WORK INSTRUCTION: Scan the records below and say how many lines include the word "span", giving no other text.

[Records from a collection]

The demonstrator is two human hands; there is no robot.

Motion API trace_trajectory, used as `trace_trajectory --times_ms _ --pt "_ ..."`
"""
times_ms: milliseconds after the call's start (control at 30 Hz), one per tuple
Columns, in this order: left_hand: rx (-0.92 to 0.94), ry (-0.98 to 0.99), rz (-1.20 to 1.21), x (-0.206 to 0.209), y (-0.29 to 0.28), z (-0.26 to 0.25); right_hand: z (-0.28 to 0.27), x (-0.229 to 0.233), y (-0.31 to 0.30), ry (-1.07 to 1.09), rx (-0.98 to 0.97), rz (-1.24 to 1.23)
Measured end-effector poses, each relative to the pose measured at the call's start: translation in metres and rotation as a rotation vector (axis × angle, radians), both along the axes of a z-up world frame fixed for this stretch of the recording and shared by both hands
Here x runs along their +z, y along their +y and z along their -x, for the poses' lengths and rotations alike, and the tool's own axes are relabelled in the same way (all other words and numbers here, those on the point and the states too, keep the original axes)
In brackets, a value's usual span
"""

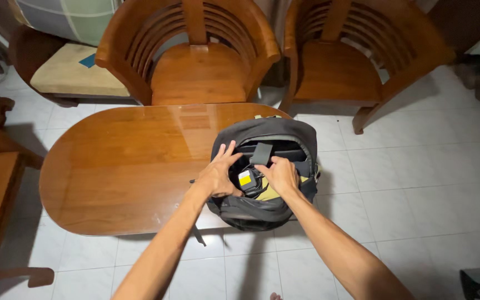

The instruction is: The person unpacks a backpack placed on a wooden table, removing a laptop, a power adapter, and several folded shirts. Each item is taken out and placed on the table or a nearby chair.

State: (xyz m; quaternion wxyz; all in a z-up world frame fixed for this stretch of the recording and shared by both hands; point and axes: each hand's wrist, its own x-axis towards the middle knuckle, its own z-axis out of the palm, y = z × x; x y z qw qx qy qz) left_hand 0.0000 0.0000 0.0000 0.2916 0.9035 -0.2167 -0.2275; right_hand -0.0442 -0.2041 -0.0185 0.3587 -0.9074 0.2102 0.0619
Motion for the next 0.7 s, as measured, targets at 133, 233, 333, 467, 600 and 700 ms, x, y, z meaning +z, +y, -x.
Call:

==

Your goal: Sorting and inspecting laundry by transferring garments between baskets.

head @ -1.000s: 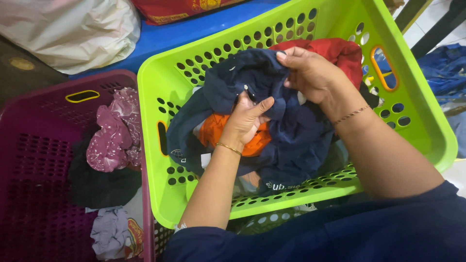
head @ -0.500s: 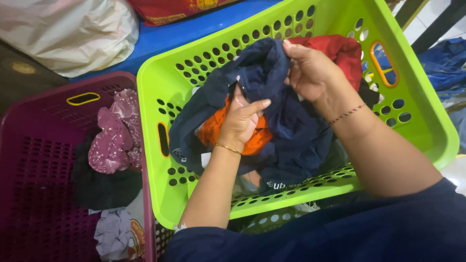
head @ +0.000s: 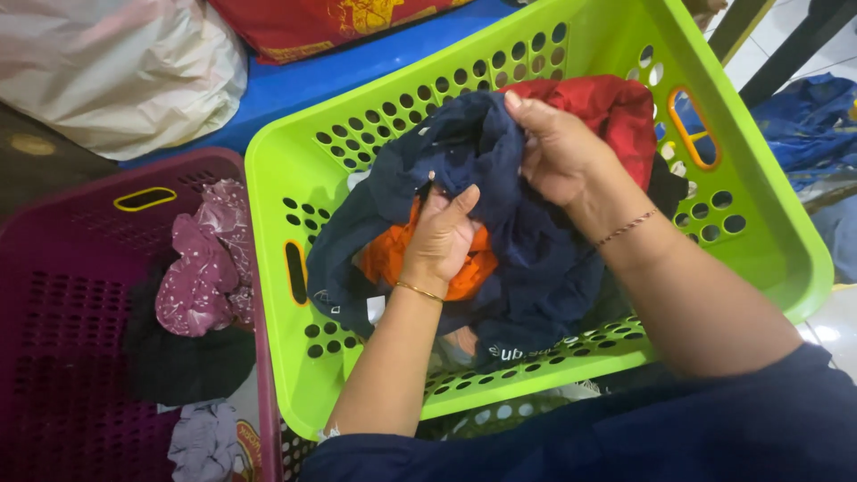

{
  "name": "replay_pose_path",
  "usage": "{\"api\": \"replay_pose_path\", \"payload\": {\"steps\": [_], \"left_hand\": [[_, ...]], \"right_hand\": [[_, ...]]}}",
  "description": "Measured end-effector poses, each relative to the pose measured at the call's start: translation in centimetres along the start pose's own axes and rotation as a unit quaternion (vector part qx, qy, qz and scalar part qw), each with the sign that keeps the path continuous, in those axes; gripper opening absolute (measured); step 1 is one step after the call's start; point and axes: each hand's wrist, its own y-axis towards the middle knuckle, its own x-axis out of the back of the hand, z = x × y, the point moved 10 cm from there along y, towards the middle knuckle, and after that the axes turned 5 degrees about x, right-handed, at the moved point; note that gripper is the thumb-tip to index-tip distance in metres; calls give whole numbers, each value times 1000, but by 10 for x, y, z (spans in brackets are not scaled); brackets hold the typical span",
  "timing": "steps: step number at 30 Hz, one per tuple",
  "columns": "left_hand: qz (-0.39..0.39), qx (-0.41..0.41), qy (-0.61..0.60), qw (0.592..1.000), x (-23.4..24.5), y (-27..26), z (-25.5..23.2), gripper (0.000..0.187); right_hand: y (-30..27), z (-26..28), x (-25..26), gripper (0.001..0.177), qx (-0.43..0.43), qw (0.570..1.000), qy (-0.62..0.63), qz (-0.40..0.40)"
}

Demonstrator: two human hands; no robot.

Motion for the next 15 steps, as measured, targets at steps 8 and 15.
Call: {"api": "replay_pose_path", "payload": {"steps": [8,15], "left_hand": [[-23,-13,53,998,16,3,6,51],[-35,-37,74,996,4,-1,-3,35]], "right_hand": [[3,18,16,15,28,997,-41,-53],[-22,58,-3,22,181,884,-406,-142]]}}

SOLUTION FOR THIS PROBLEM: 2